Exercise instructions :: Check every line below for the word "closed" and show those that hold it.

Records from a dataset
· · ·
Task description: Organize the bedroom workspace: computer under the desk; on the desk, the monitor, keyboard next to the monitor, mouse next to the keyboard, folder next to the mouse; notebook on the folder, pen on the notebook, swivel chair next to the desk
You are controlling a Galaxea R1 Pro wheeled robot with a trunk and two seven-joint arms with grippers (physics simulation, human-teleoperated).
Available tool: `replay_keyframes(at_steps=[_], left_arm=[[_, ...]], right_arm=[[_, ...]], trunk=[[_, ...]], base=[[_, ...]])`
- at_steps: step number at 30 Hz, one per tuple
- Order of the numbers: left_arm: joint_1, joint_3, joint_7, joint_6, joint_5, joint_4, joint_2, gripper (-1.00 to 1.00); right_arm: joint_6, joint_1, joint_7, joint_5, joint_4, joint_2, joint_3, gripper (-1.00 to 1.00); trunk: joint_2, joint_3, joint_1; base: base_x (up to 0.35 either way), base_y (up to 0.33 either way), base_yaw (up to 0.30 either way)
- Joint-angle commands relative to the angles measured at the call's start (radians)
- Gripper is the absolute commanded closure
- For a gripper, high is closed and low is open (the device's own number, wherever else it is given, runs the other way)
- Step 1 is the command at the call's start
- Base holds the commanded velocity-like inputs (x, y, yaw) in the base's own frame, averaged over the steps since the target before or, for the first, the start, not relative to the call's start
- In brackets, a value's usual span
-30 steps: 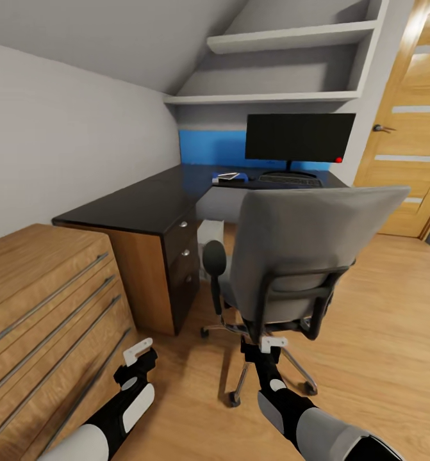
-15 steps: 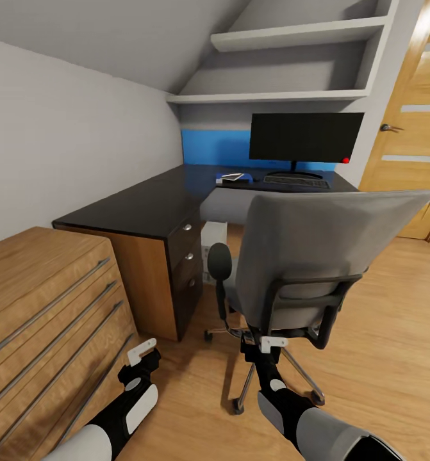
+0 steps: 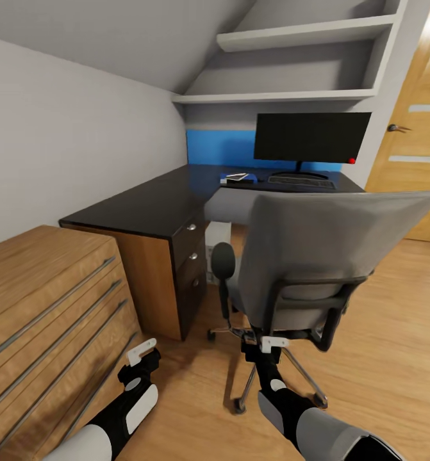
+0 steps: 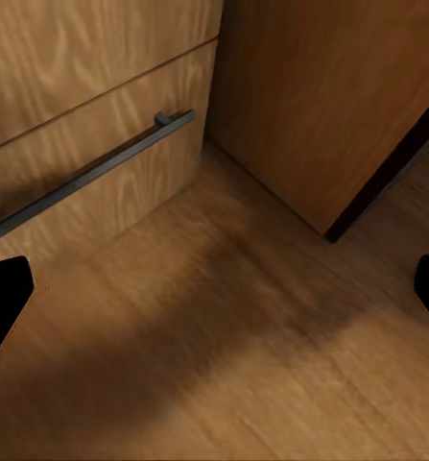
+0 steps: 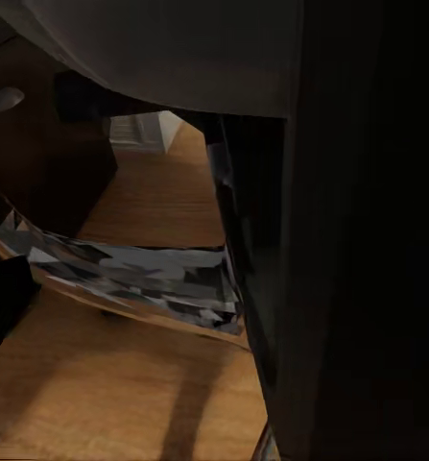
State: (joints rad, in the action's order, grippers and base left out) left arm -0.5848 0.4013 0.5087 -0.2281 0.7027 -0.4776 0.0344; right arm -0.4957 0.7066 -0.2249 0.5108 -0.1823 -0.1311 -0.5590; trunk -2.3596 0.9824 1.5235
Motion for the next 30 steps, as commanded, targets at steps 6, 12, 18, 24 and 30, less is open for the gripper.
replay_keyframes(at_steps=[6, 12, 18, 24, 30], left_arm=[[-0.001, 0.010, 0.006, -0.007, 0.011, 0.001, -0.001, -1.00], [-0.002, 0.010, 0.006, -0.007, 0.011, 0.001, -0.001, -1.00], [-0.001, 0.010, 0.005, -0.007, 0.012, 0.001, 0.001, -1.00], [-0.001, 0.011, 0.005, -0.004, 0.011, 0.001, 0.016, -1.00], [-0.002, 0.011, 0.004, -0.002, 0.011, 0.001, 0.023, -1.00]], right_arm=[[0.000, 0.001, -0.005, -0.001, 0.000, -0.001, -0.018, -1.00], [0.000, 0.001, -0.005, -0.001, 0.000, 0.000, -0.018, -1.00], [0.000, 0.001, -0.004, -0.001, 0.000, 0.000, -0.017, -1.00], [0.000, 0.001, -0.004, -0.001, 0.000, 0.001, -0.016, -1.00], [-0.001, 0.001, -0.004, -0.001, 0.000, 0.002, -0.016, -1.00]], trunk=[[0.000, 0.001, 0.000], [0.000, 0.001, 0.000], [0.000, 0.001, 0.000], [0.000, 0.001, 0.000], [0.000, 0.001, 0.000]], base=[[0.000, 0.000, 0.255], [0.000, 0.000, 0.271], [0.000, 0.000, 0.216], [-0.096, 0.000, 0.031], [-0.290, 0.000, 0.002]])
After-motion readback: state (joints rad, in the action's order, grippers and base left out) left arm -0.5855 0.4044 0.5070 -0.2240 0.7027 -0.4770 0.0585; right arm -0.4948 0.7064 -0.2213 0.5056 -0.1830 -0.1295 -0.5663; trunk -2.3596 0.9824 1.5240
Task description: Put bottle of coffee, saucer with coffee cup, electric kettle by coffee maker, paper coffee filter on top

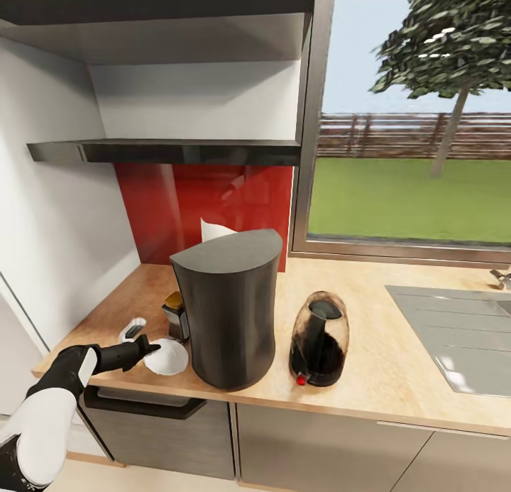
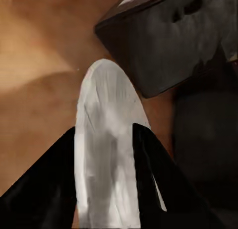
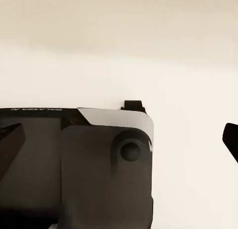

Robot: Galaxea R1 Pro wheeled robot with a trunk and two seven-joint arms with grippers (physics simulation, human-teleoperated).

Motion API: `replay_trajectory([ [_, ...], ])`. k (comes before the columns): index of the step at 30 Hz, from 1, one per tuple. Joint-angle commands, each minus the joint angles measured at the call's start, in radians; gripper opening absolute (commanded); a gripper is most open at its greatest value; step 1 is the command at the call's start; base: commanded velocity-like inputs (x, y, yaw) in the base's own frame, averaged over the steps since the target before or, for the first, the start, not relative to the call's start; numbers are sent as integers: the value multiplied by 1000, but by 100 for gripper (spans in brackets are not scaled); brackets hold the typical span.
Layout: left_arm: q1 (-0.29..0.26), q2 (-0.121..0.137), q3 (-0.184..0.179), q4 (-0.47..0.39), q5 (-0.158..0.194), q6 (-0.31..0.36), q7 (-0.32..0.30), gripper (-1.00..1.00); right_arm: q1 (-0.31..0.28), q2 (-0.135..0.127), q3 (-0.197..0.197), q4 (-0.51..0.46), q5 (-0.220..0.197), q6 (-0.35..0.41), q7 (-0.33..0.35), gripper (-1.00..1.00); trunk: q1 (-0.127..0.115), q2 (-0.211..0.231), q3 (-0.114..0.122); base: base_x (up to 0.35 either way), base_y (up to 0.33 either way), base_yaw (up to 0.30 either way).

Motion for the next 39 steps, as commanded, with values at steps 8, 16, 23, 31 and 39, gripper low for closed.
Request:
replay_trajectory([
  [8, -2, 9, 9, -9, -14, 5, -7, 100, -1, 0, 8, -1, -10, 1, -1, 100, 1, -2, -2, 0, 0, 0],
  [16, -2, 14, 11, -16, -10, 6, 46, 100, -1, 0, 8, -1, -10, 1, -1, 100, 1, -2, -2, -1, 128, 0],
  [23, -2, 10, 10, -16, -8, 7, 62, 100, -1, 0, 8, -2, -10, 1, -1, 100, 1, -2, -2, -145, 269, 0],
  [31, -2, 5, 10, -17, -7, 5, 56, 100, -1, 0, 8, -2, -10, 1, -1, 100, 1, -2, -2, -305, 91, 0],
  [39, -2, 4, 9, -18, -6, 5, 50, 100, -1, 2, 8, -2, -10, 1, -1, 100, 1, -2, -2, -341, 3, 0],
])
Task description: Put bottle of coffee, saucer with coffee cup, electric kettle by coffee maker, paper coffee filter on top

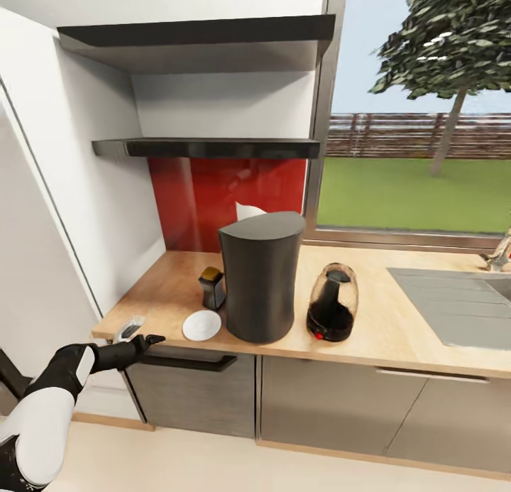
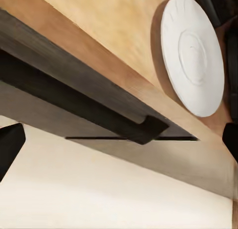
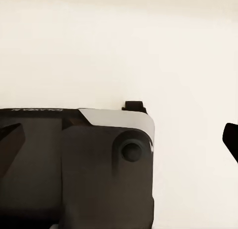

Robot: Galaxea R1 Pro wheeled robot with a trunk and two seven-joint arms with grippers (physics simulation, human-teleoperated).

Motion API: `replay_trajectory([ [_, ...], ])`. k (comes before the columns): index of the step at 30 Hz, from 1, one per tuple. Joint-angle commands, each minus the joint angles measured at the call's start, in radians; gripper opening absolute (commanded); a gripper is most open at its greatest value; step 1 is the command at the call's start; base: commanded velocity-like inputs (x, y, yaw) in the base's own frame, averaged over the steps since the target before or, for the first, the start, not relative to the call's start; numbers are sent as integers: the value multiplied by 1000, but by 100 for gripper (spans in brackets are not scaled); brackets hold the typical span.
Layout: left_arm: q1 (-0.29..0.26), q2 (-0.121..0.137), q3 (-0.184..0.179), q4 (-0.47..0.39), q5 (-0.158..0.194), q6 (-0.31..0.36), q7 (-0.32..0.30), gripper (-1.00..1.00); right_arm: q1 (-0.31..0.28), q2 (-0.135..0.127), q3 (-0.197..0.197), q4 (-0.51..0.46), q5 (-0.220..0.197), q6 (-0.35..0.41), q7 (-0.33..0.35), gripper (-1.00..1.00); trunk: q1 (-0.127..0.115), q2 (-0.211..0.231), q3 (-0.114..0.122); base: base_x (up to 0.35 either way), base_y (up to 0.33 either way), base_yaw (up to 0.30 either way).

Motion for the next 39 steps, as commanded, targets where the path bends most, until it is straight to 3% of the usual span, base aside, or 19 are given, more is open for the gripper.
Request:
replay_trajectory([
  [1, -2, -1, 7, -1, -11, 5, -9, 100, -1, 0, 9, 0, -10, 1, -1, 100, 0, -2, -2, -342, 0, 0],
  [6, 16, 0, 5, 9, -12, 3, -22, 100, -1, 1, 9, 0, -10, 1, -1, 100, 0, -2, -2, -247, 0, 0],
  [9, 95, 4, 1, 2, -12, -38, -59, 100, -1, 2, 9, 0, -10, 0, -1, 100, 0, -2, -2, -51, 0, 0],
  [13, 218, 9, 3, 1, -17, -154, -144, 100, -1, 5, 10, 0, -11, 0, -1, 100, 0, -2, -2, -11, 0, 0],
  [16, 314, 10, 1, 1, -23, -230, -161, 100, -1, 6, 10, -1, -13, 0, -1, 100, 0, -2, -2, -1, 0, 0],
  [19, 373, 9, -4, 5, -31, -307, -144, 100, -1, 6, 10, -1, -14, 0, 0, 100, 0, -2, -2, 0, 0, 0],
  [21, 417, 8, -6, 11, -59, -375, -102, 100, -1, 7, 10, -2, -15, 0, 2, 100, 0, -2, -2, 0, 0, 0],
  [25, 523, 7, -5, 16, -147, -505, 31, 100, -1, 9, 9, -2, -16, 1, 4, 100, 0, -2, -2, 0, 0, 0],
  [27, 587, 6, -5, 17, -164, -546, 92, 100, -1, 10, 9, -2, -16, 1, 4, 100, 0, -2, -2, 0, 0, 0],
  [30, 650, 2, -5, 18, -182, -562, 159, 100, -1, 11, 8, -2, -18, 1, 3, 100, 0, -2, -2, 0, 0, 0],
  [33, 710, -4, -7, 36, -226, -569, 234, 100, -1, 12, 7, -2, -19, 1, 3, 100, 0, -2, -2, 0, 0, 0],
  [39, 742, -7, -6, 183, -387, -574, 371, 100, -1, 12, 7, -2, -19, 1, 3, 100, 0, -2, -2, 0, 0, 0],
])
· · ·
Task answer ::
- For a gripper, high is closed and low is open (the device's own number, wherever else it is given, runs the other way)
Motion for the next 39 steps, as commanded, with values at steps 8, 16, 23, 31 and 39, gripper low for closed.

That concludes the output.